RAVEN / README.md

Update checkpoint documentation

c565789 about 10 hours ago

6.08 kB

license: cc-by-nc-4.0
library_name: pytorch
tags:
  - text-to-video
  - video-generation
  - diffusion
  - autoregressive
  - consistency-model
  - grpo
  - wan2.1
  - raven
base_model:
  - Wan-AI/Wan2.1-T2V-1.3B
pipeline_tag: text-to-video

RAVEN: Real-time Autoregressive Video Extrapolation with Consistency-model GRPO

Yanzuo Lu · Ronglai Zuo · Jiankang Deng — Imperial College London

Project page: https://yanzuo.lu/raven

Overview

RAVEN is a causal autoregressive text-to-video generation model built on Wan2.1-T2V-1.3B. It is designed for real-time streaming video generation by extrapolating future video chunks from previously generated content.

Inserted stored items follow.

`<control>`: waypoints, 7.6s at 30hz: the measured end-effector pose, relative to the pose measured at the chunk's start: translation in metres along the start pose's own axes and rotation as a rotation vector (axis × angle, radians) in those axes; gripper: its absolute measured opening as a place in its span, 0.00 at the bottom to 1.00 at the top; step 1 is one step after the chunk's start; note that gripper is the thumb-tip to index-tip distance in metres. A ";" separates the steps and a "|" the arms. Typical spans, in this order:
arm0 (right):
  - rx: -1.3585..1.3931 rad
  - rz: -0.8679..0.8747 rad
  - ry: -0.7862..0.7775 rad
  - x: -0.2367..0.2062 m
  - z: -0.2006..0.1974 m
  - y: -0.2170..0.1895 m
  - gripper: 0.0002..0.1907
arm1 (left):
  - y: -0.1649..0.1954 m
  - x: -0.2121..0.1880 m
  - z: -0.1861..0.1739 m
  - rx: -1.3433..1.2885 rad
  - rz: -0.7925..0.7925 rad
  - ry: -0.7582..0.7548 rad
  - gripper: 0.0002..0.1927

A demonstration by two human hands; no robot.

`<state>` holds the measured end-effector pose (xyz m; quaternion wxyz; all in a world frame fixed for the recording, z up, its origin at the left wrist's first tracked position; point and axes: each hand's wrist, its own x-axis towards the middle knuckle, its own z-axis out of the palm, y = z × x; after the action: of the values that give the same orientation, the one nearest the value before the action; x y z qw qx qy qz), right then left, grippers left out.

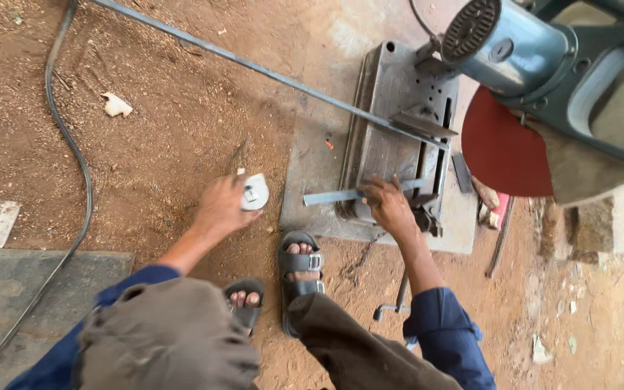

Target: The person measures a long flat steel bar with a tape measure, marks it with chalk, and clamps it in a cut-off saw vise. They cut the bar with an angle grinder, producing sparks, then deburr the cut ends and stack the finished short pieces on the saw base.

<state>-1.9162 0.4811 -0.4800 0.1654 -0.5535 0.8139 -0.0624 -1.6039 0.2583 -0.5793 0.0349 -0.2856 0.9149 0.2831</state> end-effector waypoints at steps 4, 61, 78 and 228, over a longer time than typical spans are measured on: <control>-0.091 -0.066 -0.018 0.007 0.000 -0.005 0.23 | -0.028 -0.037 -0.019 -0.021 -0.077 0.228 0.54; 1.526 0.600 0.404 0.143 0.084 -0.131 0.16 | -0.078 -0.153 -0.079 -0.084 -0.454 0.702 0.43; 0.936 0.963 0.683 0.031 0.012 0.002 0.08 | -0.035 -0.076 -0.054 -1.033 -0.315 0.059 0.52; 0.396 0.263 0.498 0.052 0.012 0.012 0.08 | 0.105 0.177 -0.084 -0.005 -0.055 -0.376 0.13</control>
<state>-1.9394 0.4390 -0.5051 0.0724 -0.3690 0.8657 -0.3305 -1.8005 0.1954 -0.4970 0.2124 -0.2526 0.8834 0.3326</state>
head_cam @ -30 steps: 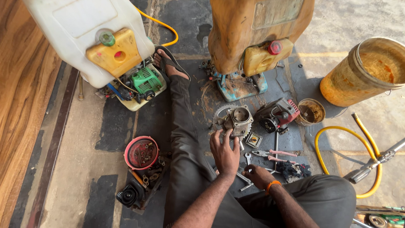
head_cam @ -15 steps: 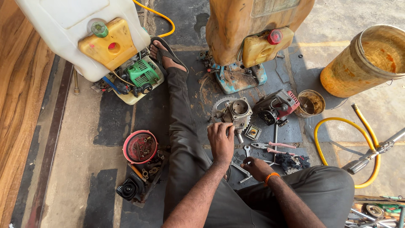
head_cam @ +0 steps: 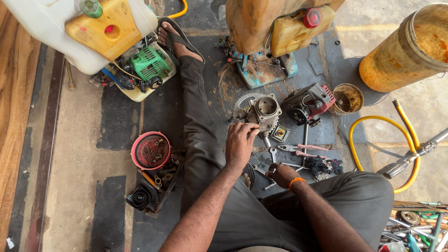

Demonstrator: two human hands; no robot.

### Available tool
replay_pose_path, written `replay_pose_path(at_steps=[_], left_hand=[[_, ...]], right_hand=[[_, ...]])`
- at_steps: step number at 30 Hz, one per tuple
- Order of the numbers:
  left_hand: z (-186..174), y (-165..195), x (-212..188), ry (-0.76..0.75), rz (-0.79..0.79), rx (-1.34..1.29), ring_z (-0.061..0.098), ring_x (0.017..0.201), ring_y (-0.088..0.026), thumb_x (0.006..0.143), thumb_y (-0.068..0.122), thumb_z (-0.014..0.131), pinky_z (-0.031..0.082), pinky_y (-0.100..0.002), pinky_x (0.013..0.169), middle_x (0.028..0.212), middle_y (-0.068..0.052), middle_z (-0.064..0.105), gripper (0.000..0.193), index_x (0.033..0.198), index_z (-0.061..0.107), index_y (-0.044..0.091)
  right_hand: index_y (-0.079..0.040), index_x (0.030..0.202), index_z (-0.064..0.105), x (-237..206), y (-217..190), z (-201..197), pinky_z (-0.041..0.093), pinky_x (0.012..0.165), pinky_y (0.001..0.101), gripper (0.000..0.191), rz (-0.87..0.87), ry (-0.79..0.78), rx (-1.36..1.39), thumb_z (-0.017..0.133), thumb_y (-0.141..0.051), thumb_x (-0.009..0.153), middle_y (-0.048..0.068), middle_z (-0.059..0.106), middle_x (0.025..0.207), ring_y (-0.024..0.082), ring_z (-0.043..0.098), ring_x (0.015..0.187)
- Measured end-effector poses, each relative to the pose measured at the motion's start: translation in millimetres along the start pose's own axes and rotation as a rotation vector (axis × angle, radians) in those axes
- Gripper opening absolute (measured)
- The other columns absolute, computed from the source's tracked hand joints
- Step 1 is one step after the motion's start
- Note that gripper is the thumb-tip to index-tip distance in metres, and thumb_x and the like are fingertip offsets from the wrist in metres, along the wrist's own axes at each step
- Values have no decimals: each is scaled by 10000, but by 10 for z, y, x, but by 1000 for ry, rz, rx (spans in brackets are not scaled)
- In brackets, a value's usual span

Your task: The person sits on the floor and works on a small engine cylinder head. They insert and tighten bolts by hand, then use a T-handle wrench to tighten them further. The person rotates the cylinder head to access different bolt locations and continues tightening.

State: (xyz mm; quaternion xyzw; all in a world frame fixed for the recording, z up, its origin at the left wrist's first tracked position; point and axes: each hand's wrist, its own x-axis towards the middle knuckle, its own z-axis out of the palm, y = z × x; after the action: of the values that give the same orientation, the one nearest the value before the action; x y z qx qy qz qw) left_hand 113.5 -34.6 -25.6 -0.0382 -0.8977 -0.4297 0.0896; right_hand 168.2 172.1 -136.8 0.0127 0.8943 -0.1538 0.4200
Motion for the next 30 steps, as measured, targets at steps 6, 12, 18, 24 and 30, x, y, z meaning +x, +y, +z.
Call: replay_pose_path(at_steps=[6,12,18,24,30], left_hand=[[69,-83,17,51,55,-93,602,950,-242,951,220,748,523,-396,827,971,-26,648,177,1066,674,107],[254,-55,-5,148,62,-101,602,906,-263,948,210,779,503,-428,820,933,-52,626,213,981,611,84],[215,29,7,236,45,-118,614,956,-286,939,235,786,513,-437,831,979,-75,623,257,1049,611,82],[61,104,-136,173,-7,-205,618,1016,-288,974,147,709,532,-418,857,1066,-91,628,235,1203,702,96],[46,69,-80,139,44,-164,623,1015,-284,969,117,703,534,-417,860,1030,-73,653,146,1109,694,77]], right_hand=[[-203,1272,678,127,-37,68,526,1029,420,432,80,-29,-67,646,-493,955,106,735,1207,293,684,1178],[-205,1246,707,234,-58,136,536,1000,436,434,127,-68,-22,628,-512,948,121,757,1128,308,703,1122],[-89,1157,750,108,-71,-253,598,854,381,437,61,301,334,630,-455,951,105,814,966,241,794,906],[-15,1076,685,-376,-465,-881,541,686,292,325,-140,828,894,744,-317,973,85,732,905,118,664,779],[-15,968,679,-585,-1054,-1127,537,654,351,343,-167,1007,514,829,-306,866,100,725,841,200,686,704]])
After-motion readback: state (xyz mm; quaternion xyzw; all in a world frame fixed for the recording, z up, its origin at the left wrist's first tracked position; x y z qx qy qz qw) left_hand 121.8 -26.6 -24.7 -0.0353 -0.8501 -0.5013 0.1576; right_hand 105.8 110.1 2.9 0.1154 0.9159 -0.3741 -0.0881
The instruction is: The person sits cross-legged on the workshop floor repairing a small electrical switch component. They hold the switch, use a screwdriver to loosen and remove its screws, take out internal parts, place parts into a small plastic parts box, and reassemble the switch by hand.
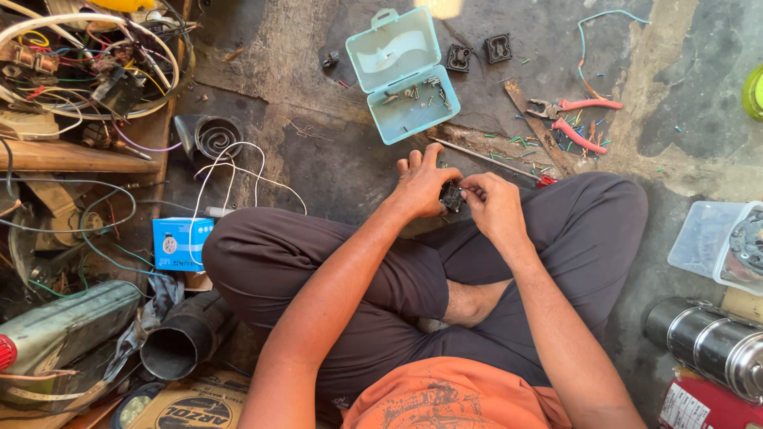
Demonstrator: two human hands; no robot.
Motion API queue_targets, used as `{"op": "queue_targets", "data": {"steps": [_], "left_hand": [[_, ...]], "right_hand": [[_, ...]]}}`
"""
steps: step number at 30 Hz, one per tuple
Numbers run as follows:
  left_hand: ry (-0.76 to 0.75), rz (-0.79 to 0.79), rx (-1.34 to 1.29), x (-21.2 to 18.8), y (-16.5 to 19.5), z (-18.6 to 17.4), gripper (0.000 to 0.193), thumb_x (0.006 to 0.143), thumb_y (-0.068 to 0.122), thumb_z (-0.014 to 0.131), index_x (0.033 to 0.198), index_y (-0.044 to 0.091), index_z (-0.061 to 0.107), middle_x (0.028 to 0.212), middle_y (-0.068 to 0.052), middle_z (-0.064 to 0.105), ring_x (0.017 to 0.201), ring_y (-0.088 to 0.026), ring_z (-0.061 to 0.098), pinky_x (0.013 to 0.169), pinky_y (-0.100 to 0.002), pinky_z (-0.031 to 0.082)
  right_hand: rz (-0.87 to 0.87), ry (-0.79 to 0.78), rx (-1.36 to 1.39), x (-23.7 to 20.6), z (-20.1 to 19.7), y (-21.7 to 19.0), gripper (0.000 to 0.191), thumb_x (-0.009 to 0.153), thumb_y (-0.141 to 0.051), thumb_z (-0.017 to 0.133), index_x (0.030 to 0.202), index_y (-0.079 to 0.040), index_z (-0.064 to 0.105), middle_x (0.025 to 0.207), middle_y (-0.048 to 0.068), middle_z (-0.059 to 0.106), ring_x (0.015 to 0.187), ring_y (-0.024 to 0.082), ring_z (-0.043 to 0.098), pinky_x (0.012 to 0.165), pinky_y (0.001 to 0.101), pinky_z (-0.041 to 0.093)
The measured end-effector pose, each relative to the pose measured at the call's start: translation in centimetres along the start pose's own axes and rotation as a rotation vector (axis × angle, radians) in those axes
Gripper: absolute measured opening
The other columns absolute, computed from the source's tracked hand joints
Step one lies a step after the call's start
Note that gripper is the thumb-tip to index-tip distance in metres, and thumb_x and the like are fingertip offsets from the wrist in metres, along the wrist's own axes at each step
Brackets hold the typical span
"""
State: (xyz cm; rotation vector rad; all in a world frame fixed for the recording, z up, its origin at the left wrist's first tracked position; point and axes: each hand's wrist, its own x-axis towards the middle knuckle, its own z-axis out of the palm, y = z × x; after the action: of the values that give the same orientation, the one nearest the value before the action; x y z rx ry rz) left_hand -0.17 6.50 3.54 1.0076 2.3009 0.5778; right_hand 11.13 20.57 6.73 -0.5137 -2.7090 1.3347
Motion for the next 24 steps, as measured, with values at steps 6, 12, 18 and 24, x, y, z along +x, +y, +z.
{"op": "queue_targets", "data": {"steps": [6,12,18,24], "left_hand": [[0.008,0.012,0.01,0.1,0.0,-0.1,0.068,0.05,0.024,0.097,0.113,0.036,0.074,0.157,-0.012,0.032,0.132,-0.04,0.035,0.103,-0.054,0.031],[0.028,0.028,0.006,0.2,-0.5,0.4,0.07,0.05,0.026,0.097,0.115,0.034,0.073,0.155,-0.013,0.034,0.131,-0.042,0.037,0.101,-0.054,0.033],[0.04,0.043,0.023,0.3,-0.4,0.1,0.07,0.048,0.027,0.097,0.114,0.032,0.073,0.151,-0.012,0.038,0.13,-0.041,0.038,0.101,-0.054,0.034],[0.042,0.036,0.052,0.5,-0.5,-0.4,0.07,0.052,0.029,0.095,0.117,0.03,0.07,0.142,-0.01,0.045,0.128,-0.039,0.041,0.101,-0.054,0.034]], "right_hand": [[-0.055,-0.025,-0.041,0.2,-0.5,-0.5,0.018,0.083,0.0,0.076,0.101,-0.003,0.074,0.089,0.012,0.07,0.077,0.024,0.07,0.07,0.0349,0.055],[-0.132,0.019,-0.12,0.4,-0.4,-0.7,0.016,0.082,-0.005,0.079,0.097,-0.003,0.074,0.086,0.013,0.068,0.078,0.03,0.068,0.07,0.04,0.054],[-0.174,0.067,-0.276,0.5,0.1,-0.5,0.013,0.083,-0.014,0.077,0.087,-0.004,0.069,0.083,0.013,0.067,0.082,0.033,0.065,0.072,0.0447,0.051],[-0.327,0.141,-0.606,0.5,1.4,-0.2,0.018,0.094,-0.022,0.067,0.085,-0.006,0.064,0.08,0.012,0.066,0.081,0.033,0.064,0.069,0.0465,0.051]]}}
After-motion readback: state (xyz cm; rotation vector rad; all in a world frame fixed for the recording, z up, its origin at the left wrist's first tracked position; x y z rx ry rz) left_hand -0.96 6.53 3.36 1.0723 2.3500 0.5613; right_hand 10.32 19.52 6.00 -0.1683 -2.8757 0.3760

The release contains the RAVEN checkpoint plus three interchangeable CM-GRPO variants:

File	Description
`raven_model.pt`	Full RAVEN backbone for causal autoregressive text-to-video generation.
`cmgrpo_raven_lora.safetensors`	CM-GRPO LoRA adapter only. Load `raven_model.pt` as the base weight and this file through the LoRA path.
`cmgrpo_raven_full.pt`	RAVEN base and CM-GRPO LoRA adapter packed into one PEFT-wrapped state dict. Load this file through the LoRA path without a separate base weight.
`cmgrpo_raven_merge.pt`	Full CM-GRPO backbone with the adapter already merged into RAVEN. Load this file as the base weight, with no LoRA block.

RAVEN trains a causal video generator using a training-time test framework that repacks each self rollout into an interleaved sequence of clean historical endpoints and noisy denoising states. This aligns the model's training attention pattern with inference-time autoregressive extrapolation and allows downstream chunk losses to supervise the historical representations used for future predictions.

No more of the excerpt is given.